> _TASK INPUT_
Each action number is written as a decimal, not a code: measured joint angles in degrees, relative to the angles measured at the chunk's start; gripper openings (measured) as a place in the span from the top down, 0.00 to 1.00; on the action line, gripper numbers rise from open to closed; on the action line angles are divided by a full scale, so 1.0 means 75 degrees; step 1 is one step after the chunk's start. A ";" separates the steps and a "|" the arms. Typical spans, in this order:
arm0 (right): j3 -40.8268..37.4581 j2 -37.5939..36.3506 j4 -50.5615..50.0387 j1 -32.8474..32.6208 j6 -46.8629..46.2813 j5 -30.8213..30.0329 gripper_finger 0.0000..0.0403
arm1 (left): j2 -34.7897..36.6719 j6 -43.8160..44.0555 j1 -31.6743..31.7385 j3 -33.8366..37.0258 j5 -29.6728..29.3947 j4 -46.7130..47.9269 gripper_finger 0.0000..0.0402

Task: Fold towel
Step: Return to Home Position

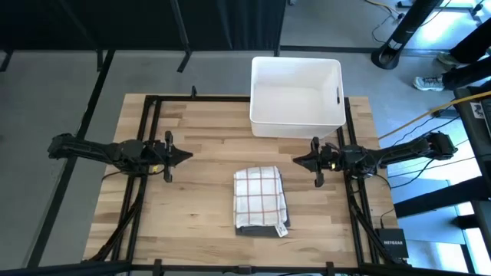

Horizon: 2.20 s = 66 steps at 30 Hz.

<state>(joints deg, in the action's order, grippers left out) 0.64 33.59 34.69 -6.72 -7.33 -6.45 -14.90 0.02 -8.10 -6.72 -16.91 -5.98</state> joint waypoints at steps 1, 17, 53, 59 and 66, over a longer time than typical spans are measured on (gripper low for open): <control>0.0000 -0.0106 -0.0113 0.0000 0.0038 0.0017 1.00 | 0.0098 -0.0004 0.0000 0.0034 0.0000 0.0055 1.00; -0.0012 -0.3901 -0.3765 0.0000 0.0015 -0.0153 1.00 | 0.1956 0.0348 0.0139 0.0361 0.0192 0.1516 1.00; -0.0023 -0.4313 -0.4321 0.0000 0.0005 -0.0257 0.92 | 0.1903 0.0576 0.0143 0.0530 0.0254 0.1291 1.00; -0.0023 -0.4313 -0.4318 0.0000 0.0003 -0.0257 0.92 | 0.1903 0.0584 0.0143 0.0530 0.0254 0.1296 1.00; -0.0023 -0.4313 -0.4313 0.0000 0.0003 -0.0257 0.92 | 0.1903 0.0599 0.0143 0.0530 0.0254 0.1297 1.00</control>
<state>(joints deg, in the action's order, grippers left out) 0.47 1.23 2.35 -6.72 -7.31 -8.38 -0.62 4.51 -7.03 -2.74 -15.00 3.75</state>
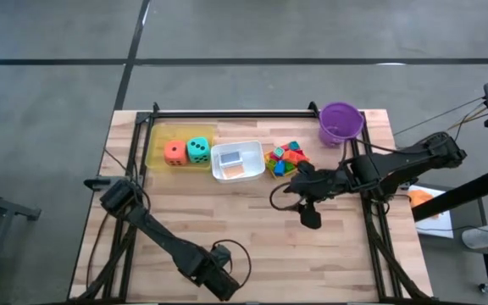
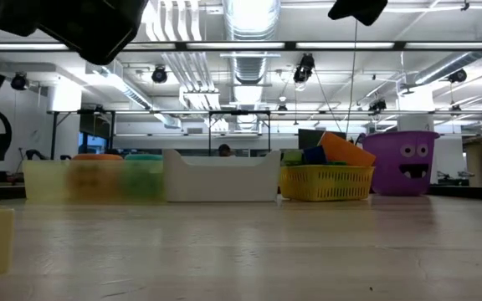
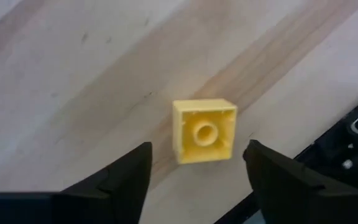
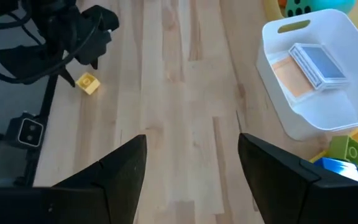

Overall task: Pick & Place Toys
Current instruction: Put the light yellow game piece into the yellow bin

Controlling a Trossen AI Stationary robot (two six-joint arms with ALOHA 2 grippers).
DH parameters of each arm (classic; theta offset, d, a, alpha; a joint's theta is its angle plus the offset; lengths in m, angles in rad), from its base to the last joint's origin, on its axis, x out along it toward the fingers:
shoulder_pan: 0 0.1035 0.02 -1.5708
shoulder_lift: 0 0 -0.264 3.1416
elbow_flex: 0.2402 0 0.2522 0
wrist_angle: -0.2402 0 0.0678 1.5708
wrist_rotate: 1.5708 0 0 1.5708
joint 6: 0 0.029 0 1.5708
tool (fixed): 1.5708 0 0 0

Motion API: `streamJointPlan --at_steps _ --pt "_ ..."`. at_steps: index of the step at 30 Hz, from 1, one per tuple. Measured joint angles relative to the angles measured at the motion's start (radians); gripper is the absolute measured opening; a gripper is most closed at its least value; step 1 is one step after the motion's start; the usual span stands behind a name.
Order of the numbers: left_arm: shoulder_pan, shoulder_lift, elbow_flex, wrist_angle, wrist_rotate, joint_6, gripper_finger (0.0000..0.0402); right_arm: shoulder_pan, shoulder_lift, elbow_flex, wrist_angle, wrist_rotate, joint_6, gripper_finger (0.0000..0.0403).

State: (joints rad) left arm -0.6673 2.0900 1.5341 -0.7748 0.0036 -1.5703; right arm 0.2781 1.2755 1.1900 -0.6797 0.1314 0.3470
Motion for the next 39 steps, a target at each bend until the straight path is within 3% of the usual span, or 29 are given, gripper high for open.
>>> streamJointPlan --at_steps 6,22,30,33,37,39 --pt "-0.001 0.0 0.0 0.035 -0.03 0.0 0.0216 0.008 0.0 0.0 -0.002 0.001 0.017 0.0251" --pt "0.002 0.037 -0.003 0.044 -0.026 -0.004 0.0214 0.008 -0.019 0.011 -0.009 0.001 0.019 0.0251" --pt "0.006 0.059 -0.006 0.052 0.041 0.0 0.0212 0.007 -0.021 0.017 -0.027 0.001 0.016 0.0251" --pt "0.01 0.059 -0.008 0.047 0.045 -0.005 0.0187 0.008 -0.021 0.017 -0.028 0.001 0.016 0.0251" --pt "0.012 0.057 -0.011 0.058 0.052 -0.037 0.0118 0.007 -0.021 0.017 -0.028 0.0 0.018 0.0251" --pt "0.014 0.055 -0.012 0.061 0.053 -0.051 0.0118 0.008 -0.022 0.017 -0.028 0.0 0.017 0.0251"
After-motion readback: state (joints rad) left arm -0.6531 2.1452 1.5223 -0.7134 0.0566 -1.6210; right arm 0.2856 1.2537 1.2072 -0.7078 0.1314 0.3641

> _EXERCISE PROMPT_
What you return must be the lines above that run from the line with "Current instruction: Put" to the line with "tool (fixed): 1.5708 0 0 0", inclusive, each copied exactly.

> _PROBLEM SOLUTION_
Current instruction: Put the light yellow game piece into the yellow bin

Controlling a Trossen AI Stationary robot (two six-joint arms with ALOHA 2 grippers).
DH parameters of each arm (classic; theta offset, d, a, alpha; a joint's theta is its angle plus the offset; lengths in m, angles in rad), from its base to the last joint's origin, on its axis, x out along it toward the fingers:
shoulder_pan: 0 0.1035 0.02 -1.5708
shoulder_lift: 0 0 -0.264 3.1416
elbow_flex: 0.2402 0 0.2522 0
wrist_angle: -0.2402 0 0.0678 1.5708
wrist_rotate: 1.5708 0 0 1.5708
joint 6: 0 0.029 0 1.5708
tool (fixed): 1.5708 0 0 0

Nothing further belongs to this answer.